> Work request
All lines of the data shown below should be output exactly as they stand.

> Supplied data
——————
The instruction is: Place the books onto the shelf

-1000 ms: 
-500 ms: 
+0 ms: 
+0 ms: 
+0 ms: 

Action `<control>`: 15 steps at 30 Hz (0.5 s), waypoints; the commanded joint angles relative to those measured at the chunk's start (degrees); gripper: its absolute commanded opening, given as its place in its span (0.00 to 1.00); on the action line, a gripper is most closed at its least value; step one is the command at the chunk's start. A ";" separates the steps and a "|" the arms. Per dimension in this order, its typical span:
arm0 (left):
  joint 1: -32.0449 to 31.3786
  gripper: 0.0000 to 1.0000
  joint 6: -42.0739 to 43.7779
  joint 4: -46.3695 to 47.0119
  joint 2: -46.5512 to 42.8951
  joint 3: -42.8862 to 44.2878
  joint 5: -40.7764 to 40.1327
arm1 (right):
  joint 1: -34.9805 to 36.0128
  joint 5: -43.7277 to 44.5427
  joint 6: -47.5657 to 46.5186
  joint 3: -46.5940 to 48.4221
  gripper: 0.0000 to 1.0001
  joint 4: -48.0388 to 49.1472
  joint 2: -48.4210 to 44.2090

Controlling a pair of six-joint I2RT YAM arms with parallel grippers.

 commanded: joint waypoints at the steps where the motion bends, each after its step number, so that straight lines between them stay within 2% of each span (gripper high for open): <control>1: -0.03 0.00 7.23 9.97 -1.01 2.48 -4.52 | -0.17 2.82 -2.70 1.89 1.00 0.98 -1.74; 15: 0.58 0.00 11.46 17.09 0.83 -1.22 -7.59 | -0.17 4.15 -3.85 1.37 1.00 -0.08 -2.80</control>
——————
> Solution below
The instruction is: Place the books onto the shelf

-1000 ms: 
-500 ms: 
+0 ms: 
+0 ms: 
+0 ms: 

Action `<control>`: 15 steps at 30 Hz (0.5 s), waypoints; the commanded joint angles relative to those measured at the chunk's start (degrees); gripper: its absolute commanded opening, given as its place in its span (0.00 to 1.00); on the action line, a gripper is most closed at its least value; step one is the command at the chunk's start. A ";" separates the steps and a "|" the arms. Per dimension in this order, its typical span:
arm0 (left):
  joint 1: -32.0449 to 31.3786
  gripper: 0.0000 to 1.0000
  joint 6: -42.0739 to 43.7779
  joint 4: -46.3695 to 47.0119
  joint 2: -46.5512 to 42.8951
  joint 3: -42.8862 to 44.2878
  joint 5: -40.7764 to 40.1327
arm1 (right):
  joint 1: -34.9805 to 36.0128
  joint 5: -43.7277 to 44.5427
  joint 6: -47.5657 to 46.5186
  joint 3: -46.5940 to 48.4221
  gripper: 0.0000 to 1.0001
  joint 4: -48.0388 to 49.1472
  joint 2: -48.4210 to 44.2090

Controlling a pair of six-joint I2RT YAM arms with parallel grippers.

 commanded: joint waypoints at the steps where the motion bends, each after its step number, so that straight lines between them stay within 2% of each span (gripper high for open): <control>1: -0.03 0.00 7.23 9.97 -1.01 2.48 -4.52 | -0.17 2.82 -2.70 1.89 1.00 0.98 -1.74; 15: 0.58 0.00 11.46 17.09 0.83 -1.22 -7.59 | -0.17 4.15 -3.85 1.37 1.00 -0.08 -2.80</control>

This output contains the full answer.